> **TASK PROMPT**
Reproduce, please, only the lines from the first line below to the line containing "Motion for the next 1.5", inclusive.

> **SOURCE MATERIAL**
__________________________________________________

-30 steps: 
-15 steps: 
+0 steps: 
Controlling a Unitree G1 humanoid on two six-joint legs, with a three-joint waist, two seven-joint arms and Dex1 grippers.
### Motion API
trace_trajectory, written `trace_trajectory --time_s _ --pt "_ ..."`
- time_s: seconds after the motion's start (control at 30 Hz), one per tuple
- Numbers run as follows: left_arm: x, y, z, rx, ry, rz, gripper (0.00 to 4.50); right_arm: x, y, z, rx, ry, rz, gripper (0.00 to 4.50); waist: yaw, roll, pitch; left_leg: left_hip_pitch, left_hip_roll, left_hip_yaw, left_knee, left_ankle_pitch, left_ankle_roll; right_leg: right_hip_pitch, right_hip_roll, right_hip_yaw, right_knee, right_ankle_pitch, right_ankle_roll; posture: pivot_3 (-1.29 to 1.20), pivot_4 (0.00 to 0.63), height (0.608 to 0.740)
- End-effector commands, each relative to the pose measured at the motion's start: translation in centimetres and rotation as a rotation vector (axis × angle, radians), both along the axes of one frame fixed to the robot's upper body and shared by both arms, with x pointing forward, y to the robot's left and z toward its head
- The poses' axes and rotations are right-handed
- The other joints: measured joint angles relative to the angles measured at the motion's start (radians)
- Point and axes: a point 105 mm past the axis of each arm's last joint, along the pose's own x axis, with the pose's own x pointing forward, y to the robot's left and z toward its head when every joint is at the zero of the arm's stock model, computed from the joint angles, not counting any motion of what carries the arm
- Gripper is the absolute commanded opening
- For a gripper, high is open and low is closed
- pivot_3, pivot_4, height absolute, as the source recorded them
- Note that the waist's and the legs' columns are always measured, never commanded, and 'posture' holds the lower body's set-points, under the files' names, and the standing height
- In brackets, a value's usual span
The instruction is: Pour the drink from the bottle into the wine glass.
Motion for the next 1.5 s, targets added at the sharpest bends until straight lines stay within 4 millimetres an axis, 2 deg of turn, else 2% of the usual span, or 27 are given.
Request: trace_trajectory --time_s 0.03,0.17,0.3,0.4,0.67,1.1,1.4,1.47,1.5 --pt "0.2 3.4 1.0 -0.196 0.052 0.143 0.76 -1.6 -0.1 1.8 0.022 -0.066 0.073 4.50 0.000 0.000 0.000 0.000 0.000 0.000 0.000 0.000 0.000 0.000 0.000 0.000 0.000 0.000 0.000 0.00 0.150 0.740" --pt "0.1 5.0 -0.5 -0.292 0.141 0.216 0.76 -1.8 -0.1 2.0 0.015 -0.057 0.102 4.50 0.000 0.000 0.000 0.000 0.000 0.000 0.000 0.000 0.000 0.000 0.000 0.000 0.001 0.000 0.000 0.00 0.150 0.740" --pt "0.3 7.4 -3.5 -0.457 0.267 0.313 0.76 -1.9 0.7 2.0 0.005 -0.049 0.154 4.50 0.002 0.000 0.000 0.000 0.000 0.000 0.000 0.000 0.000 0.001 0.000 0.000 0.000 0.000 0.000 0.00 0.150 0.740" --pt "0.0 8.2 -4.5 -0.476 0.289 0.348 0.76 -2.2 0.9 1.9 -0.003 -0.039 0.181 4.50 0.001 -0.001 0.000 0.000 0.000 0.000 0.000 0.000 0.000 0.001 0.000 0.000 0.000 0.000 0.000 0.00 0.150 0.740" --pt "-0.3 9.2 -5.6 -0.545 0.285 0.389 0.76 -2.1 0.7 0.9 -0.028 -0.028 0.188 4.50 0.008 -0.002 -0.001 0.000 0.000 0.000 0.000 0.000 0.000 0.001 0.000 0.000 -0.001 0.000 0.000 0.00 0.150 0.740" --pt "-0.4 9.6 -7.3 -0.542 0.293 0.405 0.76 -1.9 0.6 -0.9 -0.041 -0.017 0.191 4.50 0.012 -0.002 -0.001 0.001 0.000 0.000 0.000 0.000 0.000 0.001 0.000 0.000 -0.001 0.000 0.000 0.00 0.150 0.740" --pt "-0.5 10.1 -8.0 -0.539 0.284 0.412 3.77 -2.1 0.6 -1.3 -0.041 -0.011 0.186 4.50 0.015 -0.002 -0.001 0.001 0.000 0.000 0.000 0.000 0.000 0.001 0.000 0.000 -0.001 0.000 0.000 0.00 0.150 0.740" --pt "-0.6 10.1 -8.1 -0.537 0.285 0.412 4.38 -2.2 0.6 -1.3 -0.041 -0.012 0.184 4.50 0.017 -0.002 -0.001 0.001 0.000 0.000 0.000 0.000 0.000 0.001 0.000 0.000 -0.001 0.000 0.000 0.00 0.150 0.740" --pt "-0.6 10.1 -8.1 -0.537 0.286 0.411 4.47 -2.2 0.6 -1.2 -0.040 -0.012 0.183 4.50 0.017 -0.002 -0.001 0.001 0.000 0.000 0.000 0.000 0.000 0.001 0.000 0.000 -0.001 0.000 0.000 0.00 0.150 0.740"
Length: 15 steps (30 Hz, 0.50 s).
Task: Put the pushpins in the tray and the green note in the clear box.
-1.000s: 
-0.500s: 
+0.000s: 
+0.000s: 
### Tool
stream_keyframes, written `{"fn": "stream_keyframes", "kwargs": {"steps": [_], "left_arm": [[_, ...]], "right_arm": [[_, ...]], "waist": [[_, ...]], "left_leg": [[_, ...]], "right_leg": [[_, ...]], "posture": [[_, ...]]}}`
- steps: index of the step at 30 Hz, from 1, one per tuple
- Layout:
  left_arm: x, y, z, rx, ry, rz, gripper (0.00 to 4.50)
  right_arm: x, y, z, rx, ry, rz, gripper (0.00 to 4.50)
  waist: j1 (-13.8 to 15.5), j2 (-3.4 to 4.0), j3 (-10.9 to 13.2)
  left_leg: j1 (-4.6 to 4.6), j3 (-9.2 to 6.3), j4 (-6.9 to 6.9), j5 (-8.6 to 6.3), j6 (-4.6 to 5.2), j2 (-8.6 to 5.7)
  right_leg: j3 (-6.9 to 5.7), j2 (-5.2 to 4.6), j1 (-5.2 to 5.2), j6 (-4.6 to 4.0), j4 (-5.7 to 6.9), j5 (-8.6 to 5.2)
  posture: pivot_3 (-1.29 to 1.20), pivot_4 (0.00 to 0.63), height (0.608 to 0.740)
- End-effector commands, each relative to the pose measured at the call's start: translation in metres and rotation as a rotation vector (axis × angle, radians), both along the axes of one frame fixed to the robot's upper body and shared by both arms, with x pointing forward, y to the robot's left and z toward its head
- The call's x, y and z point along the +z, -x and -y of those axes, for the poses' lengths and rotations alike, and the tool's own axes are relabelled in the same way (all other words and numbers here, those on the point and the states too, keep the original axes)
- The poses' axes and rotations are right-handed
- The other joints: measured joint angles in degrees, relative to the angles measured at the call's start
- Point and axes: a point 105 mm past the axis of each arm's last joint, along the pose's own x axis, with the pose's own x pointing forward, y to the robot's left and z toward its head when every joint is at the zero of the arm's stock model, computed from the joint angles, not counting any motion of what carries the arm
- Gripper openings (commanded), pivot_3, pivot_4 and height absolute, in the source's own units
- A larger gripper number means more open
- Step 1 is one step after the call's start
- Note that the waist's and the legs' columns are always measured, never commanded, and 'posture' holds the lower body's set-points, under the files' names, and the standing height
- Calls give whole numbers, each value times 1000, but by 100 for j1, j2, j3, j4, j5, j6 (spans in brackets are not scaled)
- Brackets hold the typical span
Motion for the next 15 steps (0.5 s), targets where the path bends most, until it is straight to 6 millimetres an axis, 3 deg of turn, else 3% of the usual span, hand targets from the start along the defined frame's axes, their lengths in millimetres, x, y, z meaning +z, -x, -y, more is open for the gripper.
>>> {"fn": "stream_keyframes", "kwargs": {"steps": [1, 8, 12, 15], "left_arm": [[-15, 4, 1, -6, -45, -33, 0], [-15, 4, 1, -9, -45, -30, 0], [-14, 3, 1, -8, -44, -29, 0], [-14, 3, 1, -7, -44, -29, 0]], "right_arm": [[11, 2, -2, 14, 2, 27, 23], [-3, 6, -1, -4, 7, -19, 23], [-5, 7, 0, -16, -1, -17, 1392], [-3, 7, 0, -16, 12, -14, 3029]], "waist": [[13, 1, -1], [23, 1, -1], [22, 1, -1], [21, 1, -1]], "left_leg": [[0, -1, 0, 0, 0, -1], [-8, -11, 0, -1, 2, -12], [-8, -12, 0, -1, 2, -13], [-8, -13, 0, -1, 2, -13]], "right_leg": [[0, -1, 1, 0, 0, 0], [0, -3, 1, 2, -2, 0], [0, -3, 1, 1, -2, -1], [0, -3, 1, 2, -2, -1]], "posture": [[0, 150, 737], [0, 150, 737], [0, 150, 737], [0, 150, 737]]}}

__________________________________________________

> **RESULT OF THIS TASK**
-30 steps: 
-15 steps: 
+0 steps: 
Controlling a Unitree G1 humanoid on two six-joint legs, with a three-joint waist, two seven-joint arms and Dex1 grippers.
### Motion API
trace_trajectory, written `trace_trajectory --time_s _ --pt "_ ..."`
- time_s: seconds after the motion's start (control at 30 Hz), one per tuple
- Numbers run as follows: left_arm: x, y, z, rx, ry, rz, gripper (0.00 to 4.50); right_arm: x, y, z, rx, ry, rz, gripper (0.00 to 4.50); waist: yaw, roll, pitch; left_leg: left_hip_pitch, left_hip_roll, left_hip_yaw, left_knee, left_ankle_pitch, left_ankle_roll; right_leg: right_hip_pitch, right_hip_roll, right_hip_yaw, right_knee, right_ankle_pitch, right_ankle_roll; posture: pivot_3 (-1.29 to 1.20), pivot_4 (0.00 to 0.63), height (0.608 to 0.740)
- End-effector commands, each relative to the pose measured at the motion's start: translation in centimetres and rotation as a rotation vector (axis × angle, radians), both along the axes of one frame fixed to the robot's upper body and shared by both arms, with x pointing forward, y to the robot's left and z toward its head
- The poses' axes and rotations are right-handed
- The other joints: measured joint angles relative to the angles measured at the motion's start (radians)
- Point and axes: a point 105 mm past the axis of each arm's last joint, along the pose's own x axis, with the pose's own x pointing forward, y to the robot's left and z toward its head when every joint is at the zero of the arm's stock model, computed from the joint angles, not counting any motion of what carries the arm
- Gripper is the absolute commanded opening
- For a gripper, high is open and low is closed
- pivot_3, pivot_4, height absolute, as the source recorded them
- Note that the waist's and the legs' columns are always measured, never commanded, and 'posture' holds the lower body's set-points, under the files' names, and the standing height
- In brackets, a value's usual span
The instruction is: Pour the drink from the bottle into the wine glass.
Motion for the next 1.5 s, targets added at the sharpest bends until straight lines stay within 4 millimetres an axis, 2 deg of turn, else 2% of the usual span, or 27 are given.

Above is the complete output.